Along with 5 number summary, it also finds:

• Inter Quartile
• Ascending Order
• Descending Order

Definitions:

Inter Quartile:

The difference between Q1 (1st quartile) and Q3 (3rd quartile) is called inter-quartile.

1^st Quartile:

1st quartile is also known as the lower quartile, The lower quartile is a range/value in which 25% of points can be found (when they are arranged in ascending order)

Ascending order:

Arrangement of numbers from the smallest to greatest number

Descending order:

Arrangement of numbers from the greatest number to the smallest number

How to find the five number summary?

To find the 5 number summary, follow the below example.

Example:

Find the five-number summary of the given numbers.

7, 9, 14, 3, 5, 11, 13

Step 1: Arrange the data in ascending order.

3, 5, 7, 9, 11, 13, 14

Step 2: Find the minimum and maximum number.

Minimum number = 3

Maximum number = 14

Step 3: Find the median.

Median = 9

Step 4: Find the quartiles (Q1 and Q2).

Q1 = median of lower half = 5

Q3 = median of upper half = 13

Step 5: Write all values to form a summary.

Minimum number = 3

Maximum number = 14

Median = 9

Q1 = 5

Q3 = 13

FAQs

How to calculate the five number summary?

Here's a step-by-step guide to calculate the five number summary:

• Sort the Data in Ascending Order: Arrange the data from least to greatest
• Find the Minimum: First value of the arranged data
• Find the Median (Q2): The middle value of the data set.
• Find the First Quartile (Q₁): Q₁ splits off the lowest 25% of data from the rest.
• Find the Third Quartile (Q3): Q3 splits off the lowest 75% of data from the rest.
• Find the Maximum: The last value of the arranged data

Example:

Find the five number summary of the given data set: 13, 11, 16, 8, 3, 15, and 10.

Solution

1. Arrange the Data in Ascending Order = 3, 8, 10, 11, 13, 15, 16
2. Find the Minimum = 3
3. Find the First Quartile (Q₁) = 8
4. Find the Median (Q₂) = 11
5. Find the Third Quartile (Q₃) = 15
6. Find the Maximum = 16

Therefore, the 5 number summary is 3, 8, 11, 15, 16.
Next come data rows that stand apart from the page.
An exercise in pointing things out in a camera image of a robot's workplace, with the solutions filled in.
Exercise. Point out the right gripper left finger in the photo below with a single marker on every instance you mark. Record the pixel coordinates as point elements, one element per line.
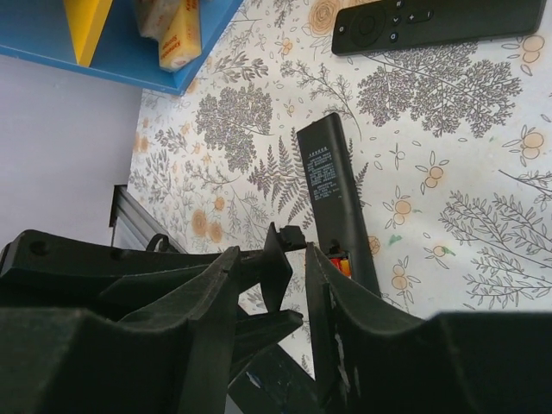
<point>171,356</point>

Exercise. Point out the black battery cover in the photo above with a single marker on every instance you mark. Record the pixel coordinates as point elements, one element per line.
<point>270,267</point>

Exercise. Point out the yellow orange packet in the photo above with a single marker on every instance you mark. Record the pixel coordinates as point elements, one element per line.
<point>175,26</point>

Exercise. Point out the blue pink yellow shelf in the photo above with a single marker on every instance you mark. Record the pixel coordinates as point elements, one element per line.
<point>39,31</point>

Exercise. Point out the red battery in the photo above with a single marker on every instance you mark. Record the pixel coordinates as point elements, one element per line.
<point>341,262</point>

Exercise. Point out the slim black remote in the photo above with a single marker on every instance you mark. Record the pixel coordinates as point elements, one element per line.
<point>382,26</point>

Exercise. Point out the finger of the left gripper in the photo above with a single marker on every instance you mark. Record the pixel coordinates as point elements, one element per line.
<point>255,334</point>
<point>43,270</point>

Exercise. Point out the black TV remote with buttons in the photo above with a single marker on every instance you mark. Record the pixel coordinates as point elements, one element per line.
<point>334,199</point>

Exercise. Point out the aluminium frame rail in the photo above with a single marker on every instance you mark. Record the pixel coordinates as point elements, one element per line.
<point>132,226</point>

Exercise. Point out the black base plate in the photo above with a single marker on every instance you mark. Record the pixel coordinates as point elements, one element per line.
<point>274,383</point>

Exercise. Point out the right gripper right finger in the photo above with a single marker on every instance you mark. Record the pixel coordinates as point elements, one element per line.
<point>370,357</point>

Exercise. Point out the floral table mat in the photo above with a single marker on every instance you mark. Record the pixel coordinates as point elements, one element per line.
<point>450,148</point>

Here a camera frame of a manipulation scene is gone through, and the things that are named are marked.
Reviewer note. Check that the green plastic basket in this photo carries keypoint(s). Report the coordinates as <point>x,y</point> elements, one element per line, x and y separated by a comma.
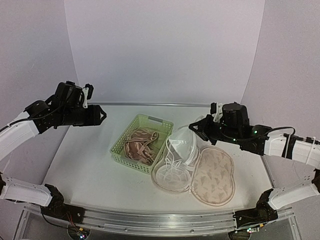
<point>163,127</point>

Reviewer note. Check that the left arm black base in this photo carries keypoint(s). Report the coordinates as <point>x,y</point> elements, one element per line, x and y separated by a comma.
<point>58,209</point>

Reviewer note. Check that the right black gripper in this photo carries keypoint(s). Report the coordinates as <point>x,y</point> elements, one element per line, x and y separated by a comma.
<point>199,125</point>

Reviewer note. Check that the aluminium front rail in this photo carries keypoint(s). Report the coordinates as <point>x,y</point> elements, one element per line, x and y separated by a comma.
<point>38,224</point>

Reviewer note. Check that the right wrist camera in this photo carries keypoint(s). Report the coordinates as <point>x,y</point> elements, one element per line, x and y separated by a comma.
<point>216,111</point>

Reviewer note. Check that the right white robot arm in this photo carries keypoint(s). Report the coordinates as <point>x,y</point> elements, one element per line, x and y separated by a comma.
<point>283,142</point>

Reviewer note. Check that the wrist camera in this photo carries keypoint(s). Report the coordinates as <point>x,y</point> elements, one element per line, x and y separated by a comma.
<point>216,111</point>
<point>88,92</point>

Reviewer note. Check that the pink bra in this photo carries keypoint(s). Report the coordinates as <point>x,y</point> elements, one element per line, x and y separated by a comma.
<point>138,146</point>

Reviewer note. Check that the white bra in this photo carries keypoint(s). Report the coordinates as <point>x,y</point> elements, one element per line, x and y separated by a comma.
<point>181,147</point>

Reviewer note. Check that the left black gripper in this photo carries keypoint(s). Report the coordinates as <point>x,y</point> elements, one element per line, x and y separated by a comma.
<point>94,117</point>

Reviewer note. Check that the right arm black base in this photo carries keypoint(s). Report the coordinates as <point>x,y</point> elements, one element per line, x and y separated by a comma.
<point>262,213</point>

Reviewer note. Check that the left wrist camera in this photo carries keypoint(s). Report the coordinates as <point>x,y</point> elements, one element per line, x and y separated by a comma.
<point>88,92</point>

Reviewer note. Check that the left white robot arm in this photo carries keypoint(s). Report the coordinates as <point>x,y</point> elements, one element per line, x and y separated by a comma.
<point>29,142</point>

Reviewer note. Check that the floral mesh laundry bag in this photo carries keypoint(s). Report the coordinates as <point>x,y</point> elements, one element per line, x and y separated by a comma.
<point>208,174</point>

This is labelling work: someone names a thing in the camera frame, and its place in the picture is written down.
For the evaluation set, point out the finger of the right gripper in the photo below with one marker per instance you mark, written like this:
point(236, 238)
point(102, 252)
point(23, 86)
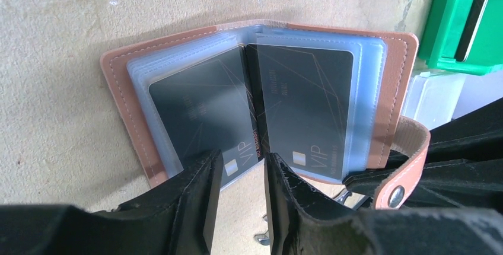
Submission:
point(449, 184)
point(473, 140)

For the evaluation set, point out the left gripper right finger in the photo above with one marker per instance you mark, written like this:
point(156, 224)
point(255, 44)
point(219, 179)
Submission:
point(303, 220)

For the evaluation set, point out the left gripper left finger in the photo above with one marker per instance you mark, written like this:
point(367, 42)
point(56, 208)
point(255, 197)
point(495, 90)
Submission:
point(176, 217)

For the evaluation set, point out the brown leather card holder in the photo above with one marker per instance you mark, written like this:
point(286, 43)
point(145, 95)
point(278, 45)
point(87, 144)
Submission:
point(382, 67)

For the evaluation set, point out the white card in bin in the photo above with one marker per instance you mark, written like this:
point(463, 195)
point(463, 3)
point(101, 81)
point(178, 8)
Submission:
point(472, 24)

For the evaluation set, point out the right black credit card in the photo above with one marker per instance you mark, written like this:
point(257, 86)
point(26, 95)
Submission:
point(302, 105)

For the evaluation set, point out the silver open-end wrench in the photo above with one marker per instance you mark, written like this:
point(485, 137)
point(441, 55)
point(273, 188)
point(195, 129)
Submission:
point(340, 198)

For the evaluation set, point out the clear plastic screw box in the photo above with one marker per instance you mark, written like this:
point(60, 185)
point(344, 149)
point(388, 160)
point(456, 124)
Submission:
point(431, 97)

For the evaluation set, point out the green plastic bin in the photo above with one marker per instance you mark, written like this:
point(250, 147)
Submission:
point(442, 33)

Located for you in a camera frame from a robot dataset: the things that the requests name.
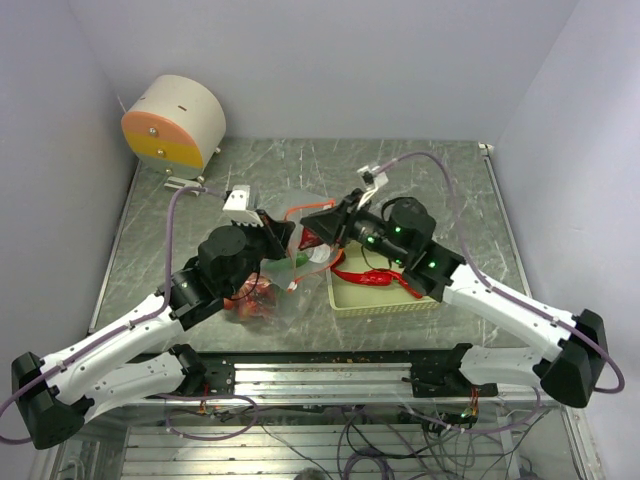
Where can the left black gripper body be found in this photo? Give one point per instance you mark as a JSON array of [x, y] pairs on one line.
[[257, 245]]

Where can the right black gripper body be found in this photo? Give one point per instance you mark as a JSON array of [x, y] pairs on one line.
[[371, 231]]

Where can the dark purple plum bottom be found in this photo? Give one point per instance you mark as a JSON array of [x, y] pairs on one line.
[[309, 240]]

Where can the green chili pepper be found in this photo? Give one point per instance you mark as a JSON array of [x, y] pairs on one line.
[[300, 259]]

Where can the red cherry bunch with leaves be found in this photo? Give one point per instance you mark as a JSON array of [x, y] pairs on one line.
[[256, 299]]

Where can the clear zip bag orange zipper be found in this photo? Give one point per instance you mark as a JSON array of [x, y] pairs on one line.
[[295, 285]]

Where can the red chili pepper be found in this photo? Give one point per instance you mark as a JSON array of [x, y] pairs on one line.
[[404, 284], [368, 278]]

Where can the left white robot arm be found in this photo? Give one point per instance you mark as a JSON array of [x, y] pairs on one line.
[[57, 394]]

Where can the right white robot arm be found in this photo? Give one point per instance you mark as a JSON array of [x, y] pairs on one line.
[[564, 353]]

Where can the cream plastic basket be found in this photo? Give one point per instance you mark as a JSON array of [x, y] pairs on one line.
[[352, 300]]

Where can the white corner clip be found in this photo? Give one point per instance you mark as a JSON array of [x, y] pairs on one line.
[[486, 147]]

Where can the round pastel drawer cabinet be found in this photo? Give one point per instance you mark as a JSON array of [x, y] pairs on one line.
[[175, 127]]

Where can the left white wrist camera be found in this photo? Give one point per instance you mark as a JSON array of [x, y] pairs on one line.
[[241, 206]]

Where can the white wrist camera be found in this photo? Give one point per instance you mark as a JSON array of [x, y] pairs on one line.
[[373, 178], [241, 206]]

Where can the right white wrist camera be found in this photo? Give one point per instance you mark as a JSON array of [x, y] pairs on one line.
[[373, 178]]

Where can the small white metal bracket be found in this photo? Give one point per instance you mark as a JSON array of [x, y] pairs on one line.
[[176, 184]]

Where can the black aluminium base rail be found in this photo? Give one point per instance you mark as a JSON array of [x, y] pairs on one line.
[[328, 377]]

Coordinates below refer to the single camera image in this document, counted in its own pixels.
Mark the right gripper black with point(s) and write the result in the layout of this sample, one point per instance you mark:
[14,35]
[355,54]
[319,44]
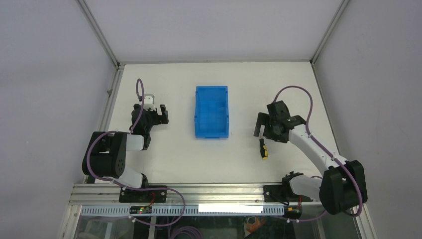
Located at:
[266,122]

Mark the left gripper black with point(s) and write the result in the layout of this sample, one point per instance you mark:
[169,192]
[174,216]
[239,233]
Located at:
[157,117]

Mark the yellow black screwdriver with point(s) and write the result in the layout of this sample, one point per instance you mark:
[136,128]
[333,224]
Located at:
[263,149]

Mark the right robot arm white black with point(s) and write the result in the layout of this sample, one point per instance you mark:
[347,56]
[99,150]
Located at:
[343,184]

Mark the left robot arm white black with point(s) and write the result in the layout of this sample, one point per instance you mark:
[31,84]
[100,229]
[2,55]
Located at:
[105,158]

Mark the blue plastic bin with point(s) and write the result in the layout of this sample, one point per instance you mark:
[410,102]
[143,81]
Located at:
[211,117]

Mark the orange object under table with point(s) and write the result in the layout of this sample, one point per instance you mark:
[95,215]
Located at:
[252,224]

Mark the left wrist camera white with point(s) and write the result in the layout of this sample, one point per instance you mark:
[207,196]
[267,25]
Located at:
[149,100]

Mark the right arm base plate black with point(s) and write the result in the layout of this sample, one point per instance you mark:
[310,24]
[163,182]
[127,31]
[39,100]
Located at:
[282,194]

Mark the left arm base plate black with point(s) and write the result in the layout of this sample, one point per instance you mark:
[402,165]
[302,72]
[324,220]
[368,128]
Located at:
[156,194]

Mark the aluminium rail frame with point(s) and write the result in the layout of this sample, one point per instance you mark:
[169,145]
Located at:
[102,199]

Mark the white slotted cable duct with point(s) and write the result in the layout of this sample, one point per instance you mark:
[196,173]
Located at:
[188,210]

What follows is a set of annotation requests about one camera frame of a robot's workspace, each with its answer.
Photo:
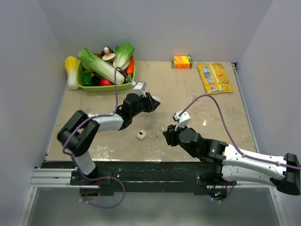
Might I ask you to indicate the dark eggplant toy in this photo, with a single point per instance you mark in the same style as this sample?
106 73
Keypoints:
95 81

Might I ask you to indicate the yellow cabbage toy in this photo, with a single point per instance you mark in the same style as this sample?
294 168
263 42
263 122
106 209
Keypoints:
71 67

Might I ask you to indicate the orange green small box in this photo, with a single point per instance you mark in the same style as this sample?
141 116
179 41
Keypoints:
181 62

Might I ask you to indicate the yellow snack package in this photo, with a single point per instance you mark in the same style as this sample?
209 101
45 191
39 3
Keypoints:
214 79

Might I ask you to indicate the small green cabbage toy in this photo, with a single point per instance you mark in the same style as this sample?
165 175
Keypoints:
123 54

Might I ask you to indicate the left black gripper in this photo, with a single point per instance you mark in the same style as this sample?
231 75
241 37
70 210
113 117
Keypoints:
151 104

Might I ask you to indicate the green pepper toy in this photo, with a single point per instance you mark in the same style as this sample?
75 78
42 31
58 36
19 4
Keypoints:
86 79

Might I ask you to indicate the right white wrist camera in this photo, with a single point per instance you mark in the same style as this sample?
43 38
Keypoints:
182 120

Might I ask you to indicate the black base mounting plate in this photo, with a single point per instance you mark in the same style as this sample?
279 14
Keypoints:
147 177

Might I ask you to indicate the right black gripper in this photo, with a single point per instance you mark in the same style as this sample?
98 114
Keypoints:
170 134

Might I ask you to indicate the beige small charging case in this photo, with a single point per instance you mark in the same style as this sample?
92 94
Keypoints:
141 135

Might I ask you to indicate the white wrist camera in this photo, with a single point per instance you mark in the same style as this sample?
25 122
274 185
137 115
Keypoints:
182 120
139 88

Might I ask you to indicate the beige mushroom toy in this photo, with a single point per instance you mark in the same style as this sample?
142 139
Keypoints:
108 56

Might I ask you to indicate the red tomato toy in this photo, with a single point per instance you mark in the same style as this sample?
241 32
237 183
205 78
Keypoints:
105 82

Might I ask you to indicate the green plastic basket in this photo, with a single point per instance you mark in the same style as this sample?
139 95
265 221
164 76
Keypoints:
120 87

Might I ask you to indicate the large napa cabbage toy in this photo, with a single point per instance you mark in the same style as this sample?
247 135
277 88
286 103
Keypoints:
93 63

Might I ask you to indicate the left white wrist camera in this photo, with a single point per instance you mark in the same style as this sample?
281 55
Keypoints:
139 88

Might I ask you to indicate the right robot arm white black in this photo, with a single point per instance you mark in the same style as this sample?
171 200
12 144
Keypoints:
230 164

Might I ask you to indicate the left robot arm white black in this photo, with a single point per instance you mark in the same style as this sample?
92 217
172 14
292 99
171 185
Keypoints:
78 133

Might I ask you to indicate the orange carrot toy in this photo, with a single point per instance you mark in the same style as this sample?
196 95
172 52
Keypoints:
130 69

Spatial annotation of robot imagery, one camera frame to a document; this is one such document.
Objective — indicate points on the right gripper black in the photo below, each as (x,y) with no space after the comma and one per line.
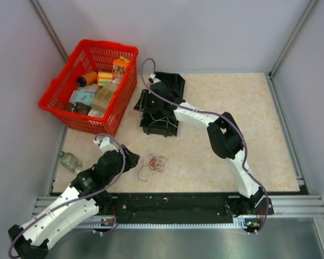
(142,104)

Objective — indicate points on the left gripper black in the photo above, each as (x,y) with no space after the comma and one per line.
(131,159)

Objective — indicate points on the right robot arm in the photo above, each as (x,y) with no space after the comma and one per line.
(164,101)

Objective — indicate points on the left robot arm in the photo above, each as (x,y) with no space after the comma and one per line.
(85,197)

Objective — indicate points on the black three-compartment tray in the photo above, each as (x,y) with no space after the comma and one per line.
(158,123)

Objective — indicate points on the brown cardboard box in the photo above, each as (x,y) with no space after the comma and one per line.
(103,97)

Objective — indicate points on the orange snack box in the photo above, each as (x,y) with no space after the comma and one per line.
(119,67)

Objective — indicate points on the yellow green sponge pack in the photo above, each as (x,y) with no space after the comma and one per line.
(104,78)

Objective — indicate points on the white cup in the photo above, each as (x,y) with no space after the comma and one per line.
(95,113)

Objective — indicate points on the pink packet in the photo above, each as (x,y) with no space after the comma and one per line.
(94,88)

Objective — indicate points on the orange bottle black cap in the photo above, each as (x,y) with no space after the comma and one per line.
(87,79)

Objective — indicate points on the dark brown round item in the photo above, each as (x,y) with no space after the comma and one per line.
(78,108)

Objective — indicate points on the teal packet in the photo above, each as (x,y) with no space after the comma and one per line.
(82,97)

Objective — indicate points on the red plastic basket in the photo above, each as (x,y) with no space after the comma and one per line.
(92,55)

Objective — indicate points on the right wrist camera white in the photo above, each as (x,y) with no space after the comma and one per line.
(154,78)
How do you find Q₁ and Q₃?

Q₁ (the first quartile) and Q₃ (the third quartile) are measures of position that divide a data set into four equal parts. Here's how to determine them:

Determine Q₁:

• If the first half of the arranged data set has an odd number, then the middle number will be the 1^st quartile.
• If the first half of the arranged data set has an even number, Then the average of the two middle numbers will be the 1^st quartile.
• Another way to determine Q1 is through the approximation method, especially when dealing with large data sets:

Position for Q₁: Position of Q1 = ​(n + 1)/4

Determine Q₃:

• If the second half of the arranged data set has an odd number, then the middle number will be the 3^rd quartile.
• If the second half of the arranged data set has an even number, Then the average of the two middle numbers will be the 3^rd quartile.
• Another way to determine Q3 is through the approximation method, especially when dealing with large data sets:

Position for Q₃: Position of Q3 = 3​(n + 1)/4

What is the interquartile range?

The interquartile range (IQR) measures the spread of the middle 50% of the data. It is calculated by subtracting the first quartile (Q1) from the third quartile (Q3):

IQR = Q3 − Q1